**Exercise prompt**
Please set down each of the lines below once more, exactly, omitting all pictures.

**Material provided**
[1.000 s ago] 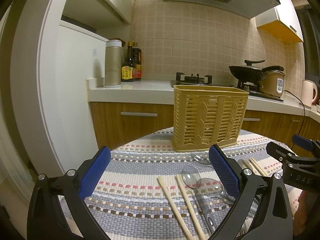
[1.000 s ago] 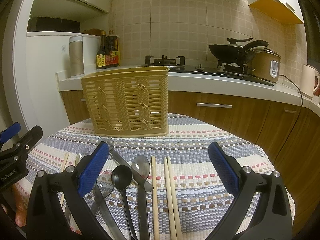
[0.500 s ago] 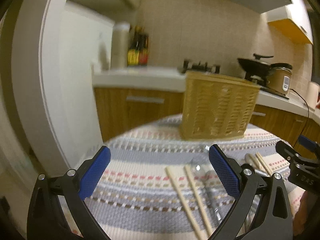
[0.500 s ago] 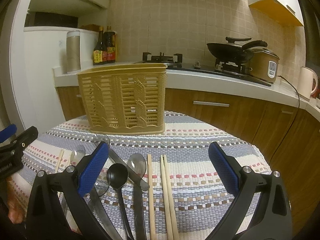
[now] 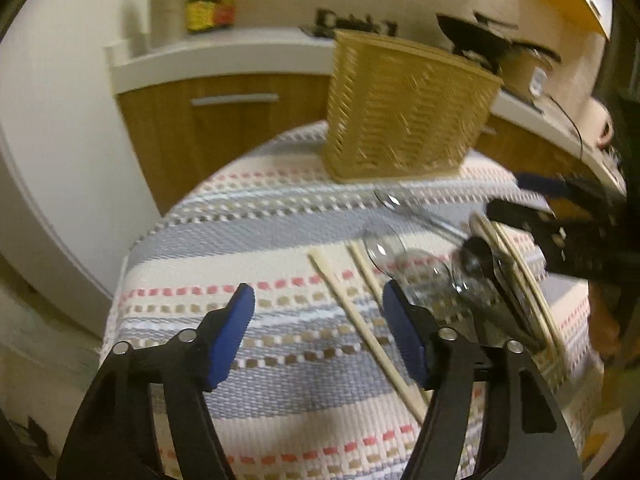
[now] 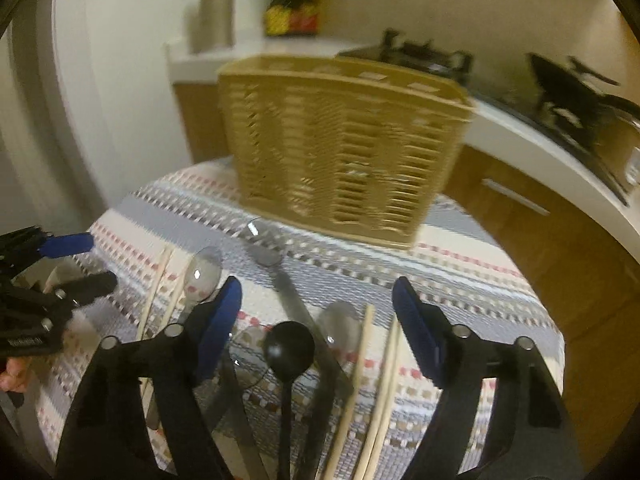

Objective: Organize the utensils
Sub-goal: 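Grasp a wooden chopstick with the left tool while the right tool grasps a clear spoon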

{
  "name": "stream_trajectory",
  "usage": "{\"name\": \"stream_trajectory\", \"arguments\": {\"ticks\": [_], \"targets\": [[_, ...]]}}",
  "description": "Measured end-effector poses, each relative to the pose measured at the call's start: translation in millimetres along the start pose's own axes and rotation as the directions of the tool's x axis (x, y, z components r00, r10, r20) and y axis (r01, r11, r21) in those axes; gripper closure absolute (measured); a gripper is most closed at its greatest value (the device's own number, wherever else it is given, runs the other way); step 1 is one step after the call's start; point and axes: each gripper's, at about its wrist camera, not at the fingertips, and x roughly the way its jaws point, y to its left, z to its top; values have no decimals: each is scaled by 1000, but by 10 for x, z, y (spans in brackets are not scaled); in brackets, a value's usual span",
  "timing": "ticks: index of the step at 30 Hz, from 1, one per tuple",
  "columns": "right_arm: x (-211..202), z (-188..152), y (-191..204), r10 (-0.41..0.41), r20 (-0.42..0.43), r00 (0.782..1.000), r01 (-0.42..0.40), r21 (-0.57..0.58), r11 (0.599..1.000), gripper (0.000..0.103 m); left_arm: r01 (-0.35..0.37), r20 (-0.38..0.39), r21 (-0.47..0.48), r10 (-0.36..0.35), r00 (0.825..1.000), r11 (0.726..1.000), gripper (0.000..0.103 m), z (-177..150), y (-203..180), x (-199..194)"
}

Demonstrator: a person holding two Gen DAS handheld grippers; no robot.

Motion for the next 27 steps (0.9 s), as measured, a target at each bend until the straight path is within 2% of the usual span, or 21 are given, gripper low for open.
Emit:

**Answer to the problem**
[1.000 s ago] 
[1.000 s ago] 
[0.500 s ago] 
[0.500 s ago] 
[now] 
[now] 

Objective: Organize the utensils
Sub-goal: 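Grasp a wooden chopstick with the left tool while the right tool grasps a clear spoon
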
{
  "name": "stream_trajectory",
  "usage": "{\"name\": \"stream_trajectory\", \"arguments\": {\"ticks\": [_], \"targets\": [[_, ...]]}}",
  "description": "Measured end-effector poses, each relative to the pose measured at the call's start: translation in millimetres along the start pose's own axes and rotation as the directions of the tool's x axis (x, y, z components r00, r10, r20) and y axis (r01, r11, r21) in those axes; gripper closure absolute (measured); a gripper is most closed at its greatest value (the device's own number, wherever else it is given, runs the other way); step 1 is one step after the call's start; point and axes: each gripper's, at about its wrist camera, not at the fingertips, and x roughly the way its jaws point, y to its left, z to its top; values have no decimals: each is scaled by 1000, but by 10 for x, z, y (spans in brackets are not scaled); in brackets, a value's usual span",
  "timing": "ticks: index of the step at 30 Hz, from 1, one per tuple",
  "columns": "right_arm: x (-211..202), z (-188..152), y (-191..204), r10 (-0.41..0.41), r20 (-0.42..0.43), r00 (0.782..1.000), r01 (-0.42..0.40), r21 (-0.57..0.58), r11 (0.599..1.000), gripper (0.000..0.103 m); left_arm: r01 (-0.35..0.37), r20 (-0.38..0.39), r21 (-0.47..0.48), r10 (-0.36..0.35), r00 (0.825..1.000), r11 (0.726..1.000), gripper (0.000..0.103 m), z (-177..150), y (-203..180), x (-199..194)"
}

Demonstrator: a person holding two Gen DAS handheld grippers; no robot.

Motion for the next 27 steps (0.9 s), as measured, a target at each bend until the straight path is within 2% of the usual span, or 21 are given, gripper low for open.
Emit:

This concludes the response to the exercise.